11. The cooked, emulsified meat product as set forth in claim 5 wherein the processed meat is selected from the group consisting of hot dogs, sausages, bologna, ground meats, minced meats, and combinations thereof.

12. The cooked, emulsified meat product as set forth in claim 5 wherein the emulsified meat product has a water holding capacity of from about 7.0 to about 9.0.

13. A process of producing a cooked emulsified meat product, the process comprising:

providing a soy protein product;

mixing the soy protein product with a cross-linking compound to form a cross-linkable soy protein composition, wherein the cross-linking compound comprises at least about 10% (by total mass cross-linking compound) aldehyde;

mixing the cross-linkable soy protein composition with a processed meat; and

steam cooking the mixture of cross-linkable soy protein composition and processed meat to form a cooked emulsified meat product,

wherein the soy protein product is selected from the group consisting of soy protein isolates and soy protein concentrates.

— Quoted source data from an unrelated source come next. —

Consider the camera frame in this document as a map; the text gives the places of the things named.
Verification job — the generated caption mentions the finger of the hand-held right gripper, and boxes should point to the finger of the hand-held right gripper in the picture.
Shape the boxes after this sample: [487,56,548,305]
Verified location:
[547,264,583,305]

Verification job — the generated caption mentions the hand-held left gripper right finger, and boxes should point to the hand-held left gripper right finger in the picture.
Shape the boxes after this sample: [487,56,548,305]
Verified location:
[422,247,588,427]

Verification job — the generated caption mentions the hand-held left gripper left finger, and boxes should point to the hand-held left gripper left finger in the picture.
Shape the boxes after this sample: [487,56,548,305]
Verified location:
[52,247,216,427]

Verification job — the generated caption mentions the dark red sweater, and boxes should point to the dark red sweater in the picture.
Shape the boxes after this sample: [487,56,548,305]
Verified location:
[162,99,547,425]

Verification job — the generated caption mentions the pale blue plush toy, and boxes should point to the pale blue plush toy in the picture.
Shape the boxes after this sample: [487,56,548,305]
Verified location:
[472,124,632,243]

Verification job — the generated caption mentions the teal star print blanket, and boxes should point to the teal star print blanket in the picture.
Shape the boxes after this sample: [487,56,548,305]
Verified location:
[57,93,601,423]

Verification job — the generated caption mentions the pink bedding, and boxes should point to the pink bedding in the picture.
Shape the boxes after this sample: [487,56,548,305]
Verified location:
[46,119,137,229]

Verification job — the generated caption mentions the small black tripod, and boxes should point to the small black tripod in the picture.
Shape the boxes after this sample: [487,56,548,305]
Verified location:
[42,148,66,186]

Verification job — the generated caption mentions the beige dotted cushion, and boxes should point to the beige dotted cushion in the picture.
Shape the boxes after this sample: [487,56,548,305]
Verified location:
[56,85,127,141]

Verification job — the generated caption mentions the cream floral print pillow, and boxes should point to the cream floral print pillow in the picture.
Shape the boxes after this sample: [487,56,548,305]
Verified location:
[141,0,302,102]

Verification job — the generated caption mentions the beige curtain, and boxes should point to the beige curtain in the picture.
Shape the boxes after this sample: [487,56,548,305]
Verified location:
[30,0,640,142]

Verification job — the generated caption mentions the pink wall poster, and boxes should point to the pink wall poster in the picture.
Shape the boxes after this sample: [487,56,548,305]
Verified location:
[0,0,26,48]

14. The process as set forth in claim 13 wherein the cross-linking compound is a smoke flavor compound.

15. The process as set forth in claim 13 wherein the cross-linking compound comprises from about 10% (by total mass cross-linking compound) to about 20% (by total mass cross-linking compound) aldehyde.

16. The process as set forth in claim 13 wherein the soy protein product and cross-linking compound are mixed in a weight ratio of soy protein product to cross-linking compound of from about 10:1 to about 50:1.

17. The process as set forth in claim 13 wherein the processed meat comprises a collagen-containing compound, selected from the group consisting of pork skin, chicken skin, connective tissue, tendons, and combinations thereof.

18. The process as set forth in claim 31 wherein the processed meat comprises from about 2.5% (by weight) to about 8.0% (by weight) collagen-containing compound.

19. The process as set forth in claim 13 wherein the processed meat is selected from the group consisting of hot dogs, sausages, bologna, ground meats, minced meats, and combinations thereof.

20. The process as set forth in claim 13 wherein the emulsified meat product has a water holding capacity of from about 7.0 to about 9.0.